One valid comparison would be with (1) an unbatched version of the same number of quads, and (2) the same number of quads in a static buffer. Your result will be somewhere between the two, and you'll want to be nearer (much nearer) to (2) than you are to (1).

Direct3D has need of instancing, but we do not. We have plenty of glVertexAttrib calls.

noodleBowl

718

Author

December 09, 2013 12:51 AM

One valid comparison would be with (1) an unbatched version of the same number of quads, and (2) the same number of quads in a static buffer. Your result will be somewhere between the two, and you'll want to be nearer (much nearer) to (2) than you are to (1).

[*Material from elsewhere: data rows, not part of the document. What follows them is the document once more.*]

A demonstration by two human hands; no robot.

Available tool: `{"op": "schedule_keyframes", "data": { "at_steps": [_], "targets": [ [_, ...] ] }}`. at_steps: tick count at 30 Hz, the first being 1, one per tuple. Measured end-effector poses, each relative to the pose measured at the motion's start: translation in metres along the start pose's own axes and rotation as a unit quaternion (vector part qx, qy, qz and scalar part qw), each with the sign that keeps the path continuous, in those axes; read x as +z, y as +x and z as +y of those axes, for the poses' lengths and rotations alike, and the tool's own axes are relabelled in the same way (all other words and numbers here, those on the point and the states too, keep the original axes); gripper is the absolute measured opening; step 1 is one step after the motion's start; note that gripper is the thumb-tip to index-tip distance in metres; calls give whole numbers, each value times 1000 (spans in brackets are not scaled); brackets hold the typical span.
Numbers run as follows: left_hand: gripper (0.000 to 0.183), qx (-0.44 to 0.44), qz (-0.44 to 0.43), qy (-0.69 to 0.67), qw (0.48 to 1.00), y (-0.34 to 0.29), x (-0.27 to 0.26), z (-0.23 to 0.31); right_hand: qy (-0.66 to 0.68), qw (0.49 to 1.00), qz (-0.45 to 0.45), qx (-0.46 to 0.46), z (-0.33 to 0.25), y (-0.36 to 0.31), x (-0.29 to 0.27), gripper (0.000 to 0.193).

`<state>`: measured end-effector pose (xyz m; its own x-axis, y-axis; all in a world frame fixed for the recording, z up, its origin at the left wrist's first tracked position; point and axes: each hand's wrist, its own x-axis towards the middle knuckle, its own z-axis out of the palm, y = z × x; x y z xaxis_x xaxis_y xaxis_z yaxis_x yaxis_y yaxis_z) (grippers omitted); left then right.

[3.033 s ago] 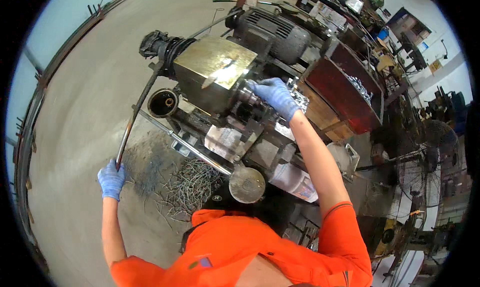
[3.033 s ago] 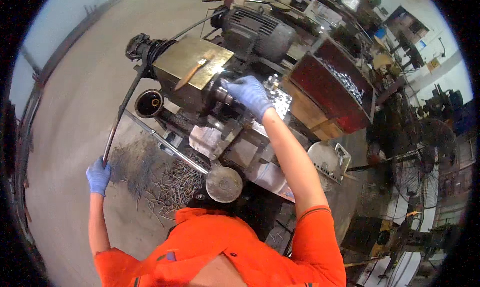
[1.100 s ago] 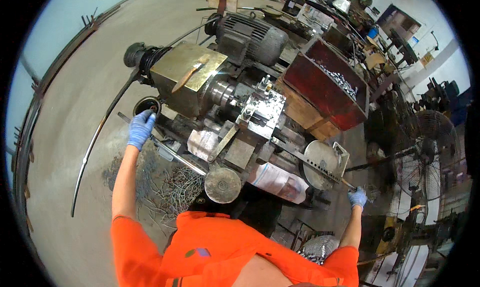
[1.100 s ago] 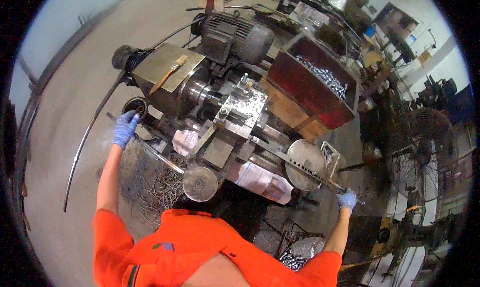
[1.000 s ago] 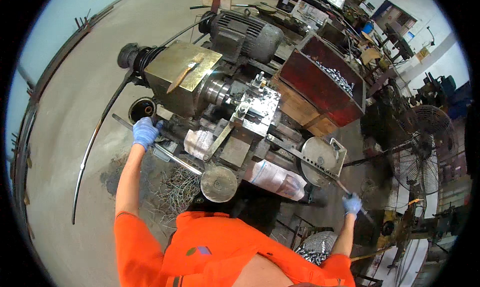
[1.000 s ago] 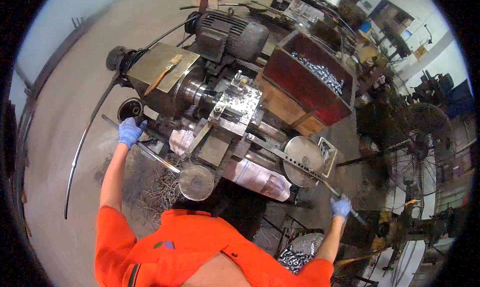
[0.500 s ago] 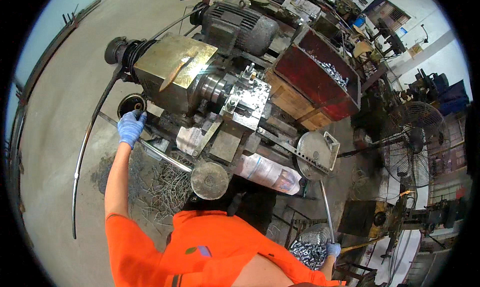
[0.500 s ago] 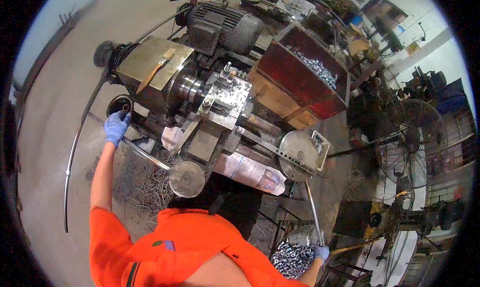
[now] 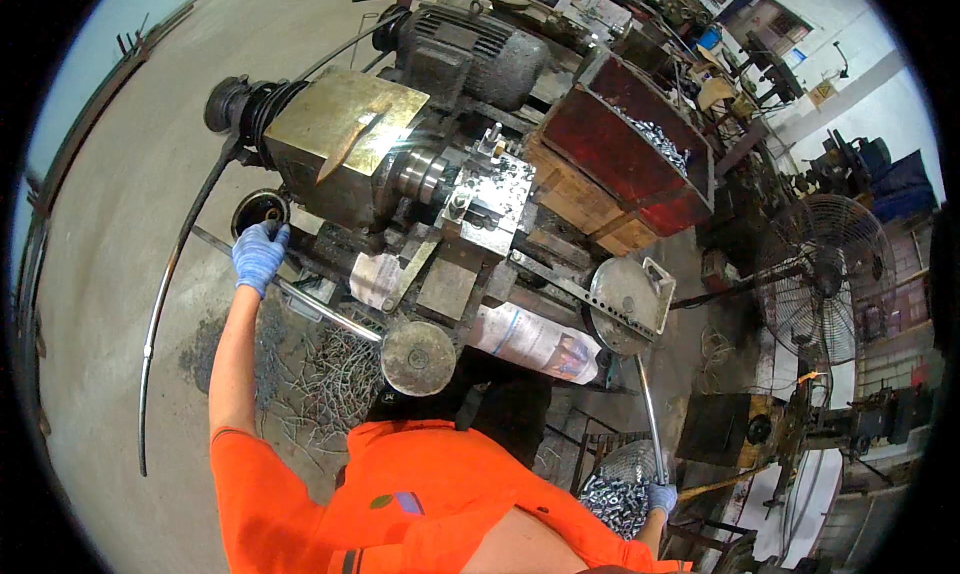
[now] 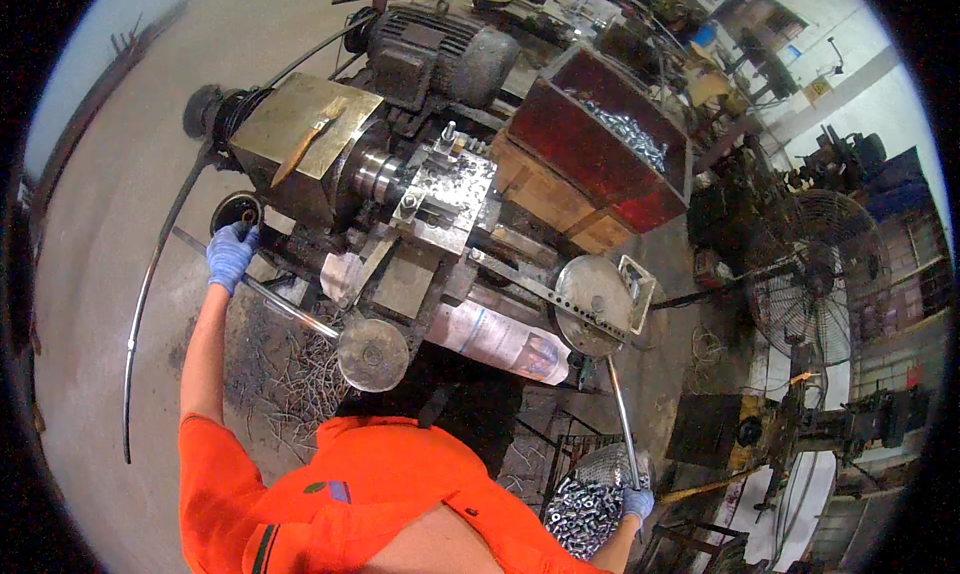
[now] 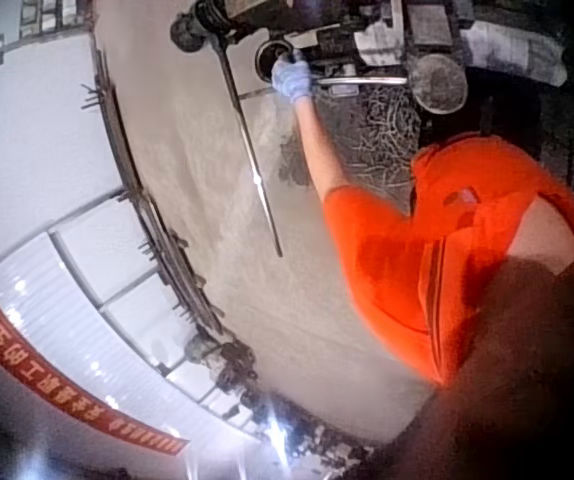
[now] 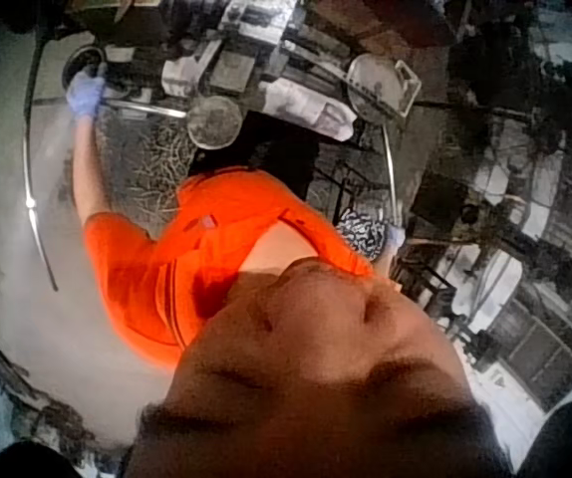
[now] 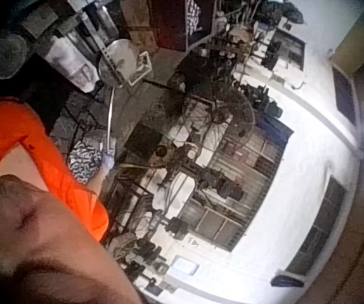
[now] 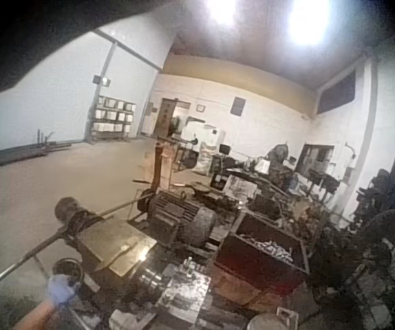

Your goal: The person operates a lathe machine by loading a metal part into the chuck, using a lever to engage the machine, and luego removing the part and placing it into a container.

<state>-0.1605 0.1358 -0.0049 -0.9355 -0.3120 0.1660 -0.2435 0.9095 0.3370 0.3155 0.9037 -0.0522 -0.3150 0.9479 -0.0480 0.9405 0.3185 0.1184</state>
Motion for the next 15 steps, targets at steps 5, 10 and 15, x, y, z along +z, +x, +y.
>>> {"op": "schedule_keyframes", "data": {
  "at_steps": [5, 10, 15],
  "targets": [
    [34, 1, -7, -5, 1000, 0, -2, 5, 4, 1000, -6, -8, 17, 12, 16, 41],
    [34, -4, -8, -6, 1000, -2, -3, 4, 8, 1000, 2, 5, 7, 5, 10, 42],
    [35, -9, -20, -9, 1000, -2, -6, 10, 23, 1000, -6, 0, 9, 2, 9, 42]
  ]
}}
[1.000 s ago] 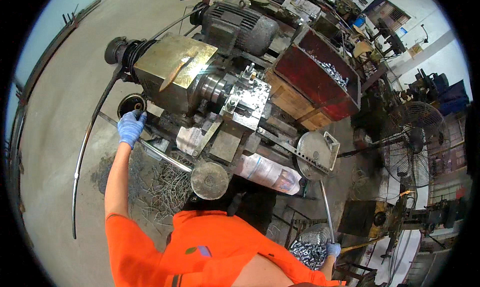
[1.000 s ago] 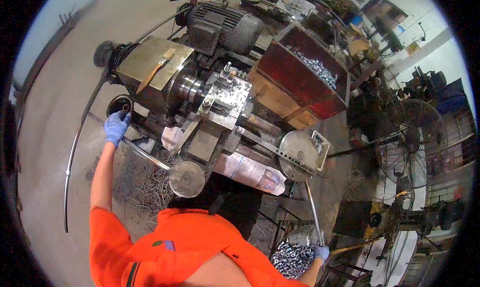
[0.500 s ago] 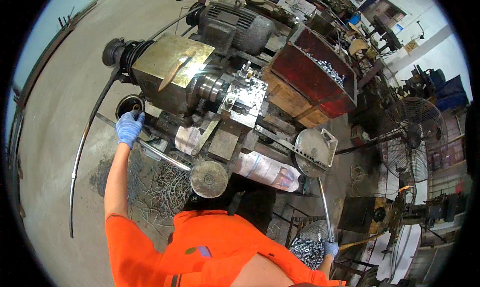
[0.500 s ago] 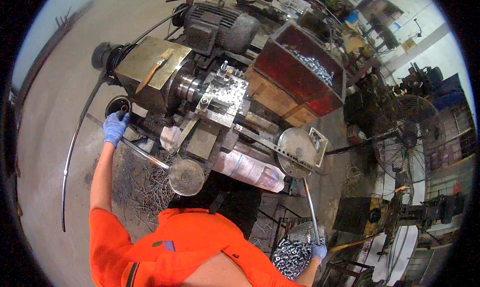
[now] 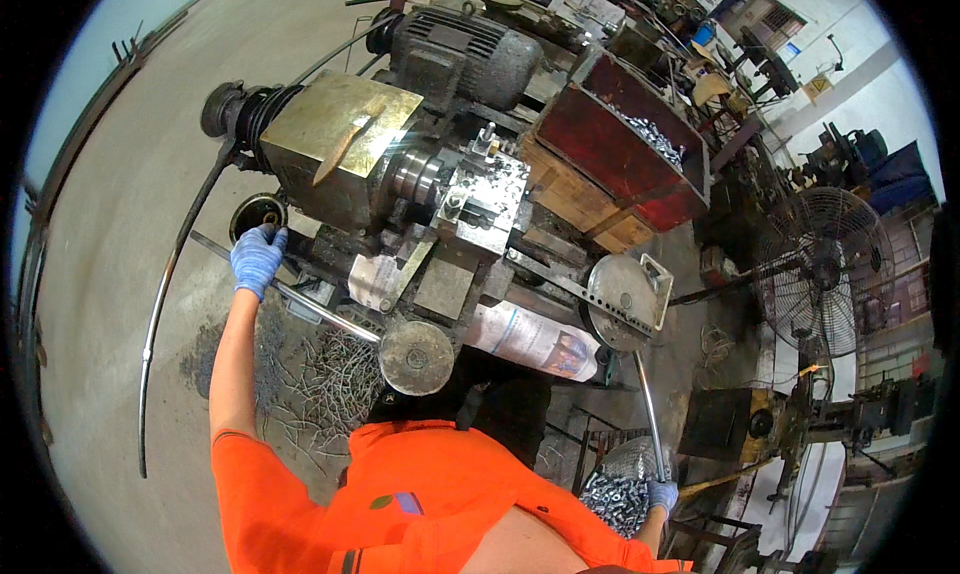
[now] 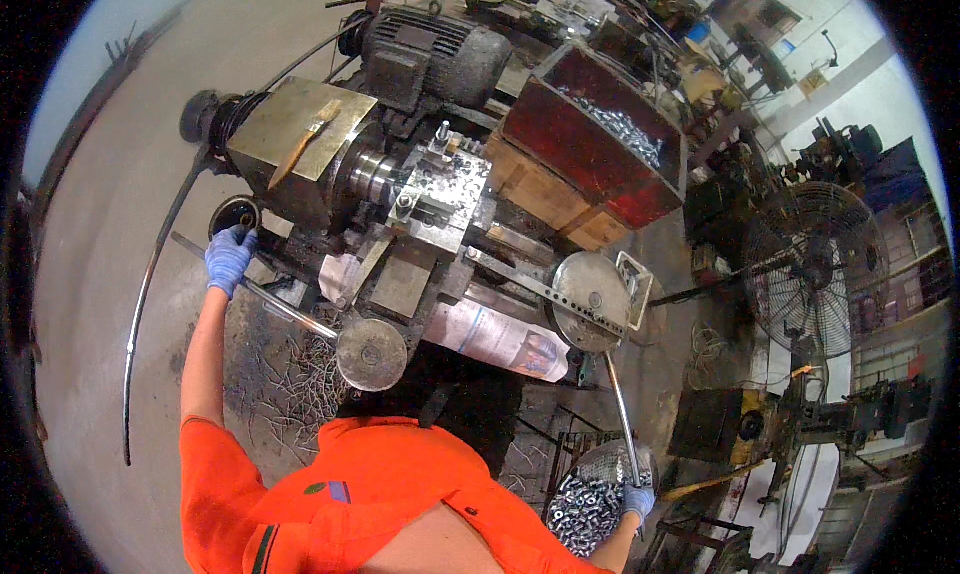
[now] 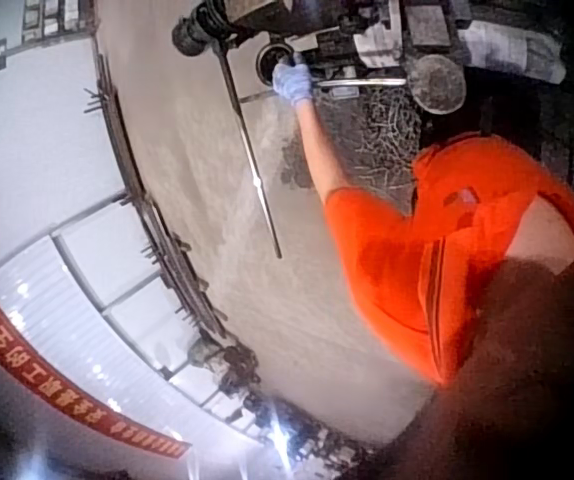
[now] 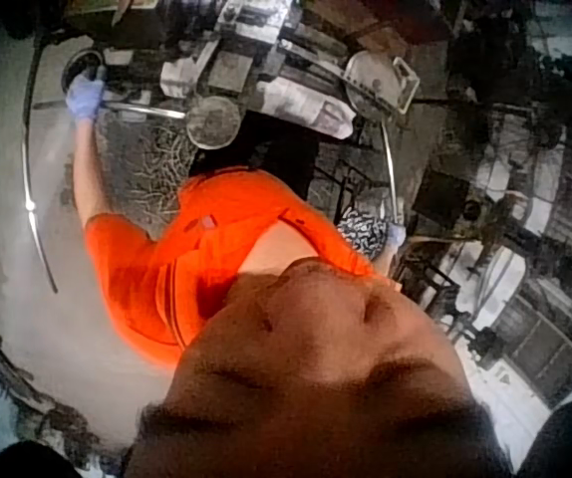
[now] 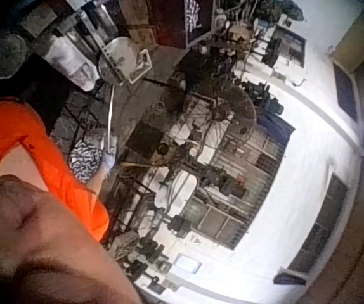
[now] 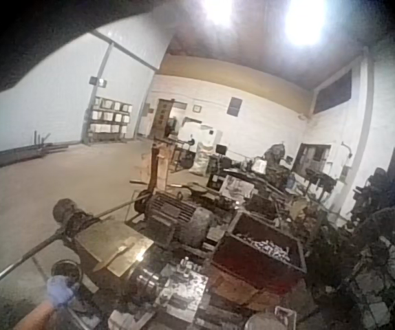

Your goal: The person operates a lathe machine by loading a metal part into the chuck, using a lever to engage the machine, and luego removing the part and placing it into a container.

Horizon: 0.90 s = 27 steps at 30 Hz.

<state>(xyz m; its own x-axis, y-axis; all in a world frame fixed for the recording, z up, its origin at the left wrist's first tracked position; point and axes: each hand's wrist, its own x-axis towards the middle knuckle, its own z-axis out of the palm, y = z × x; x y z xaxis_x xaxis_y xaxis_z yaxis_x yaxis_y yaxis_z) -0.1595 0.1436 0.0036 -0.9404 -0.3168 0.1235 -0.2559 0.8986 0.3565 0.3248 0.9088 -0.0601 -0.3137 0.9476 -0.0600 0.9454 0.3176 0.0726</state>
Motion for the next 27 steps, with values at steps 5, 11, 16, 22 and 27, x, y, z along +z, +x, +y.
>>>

I'm a little confuse about comparing it to an unbatched amount of quads. Is it not already unbatched since the buffer can hold the exact amount of quads I'm attempting to draw?

Also I think I failed to give more detail this is my render method. My quads are drawn at a random position every frame


void render()
{
	systemX11.deviceContext->ClearRenderTargetView(systemX11.backBufferRenderTarget, D3DXCOLOR(0.0f, 0.2f, 0.4f, 1.0f));
        batcher->beginBatch();

   	for(int i = 0; i < 10000; i++)
	{
		batcher->draw((rand()%700) + 10, (rand()%500) + 10, 32.0f, 32.0f);
	}

	batcher->endBatch();

	systemX11.swapChain->Present(0,0);
}

Endemoniada

431

December 09, 2013 01:30 AM

I'm not sure if this is what you're asking but what I do when testing performance is something like this:


// gets called every frame
void heartbeat()
{
 performance_counter.start();
 function_i_want_to_test();
 elapsed+=performance_counter.stop();
 frame_count++;
 
 // keep this out of the counter
 d3d_device->Present(NULL);
}
 
// average time to complete function
average=elapsed/frame_count;

If you aren't sure what a performance counter is just duckduckgo "Win32 Performance Counter".

I hope that helps.

noodleBowl

718

Author

December 09, 2013 03:02 AM

I'm not sure if this is what you're asking but what I do when testing performance is something like this:

I think we are doing the same thing in a slightly different way

One valid comparison would be with (1) an unbatched version of the same number of quads, and (2) the same number of quads in a static buffer. Your result will be somewhere between the two, and you'll want to be nearer (much nearer) to (2) than you are to (1).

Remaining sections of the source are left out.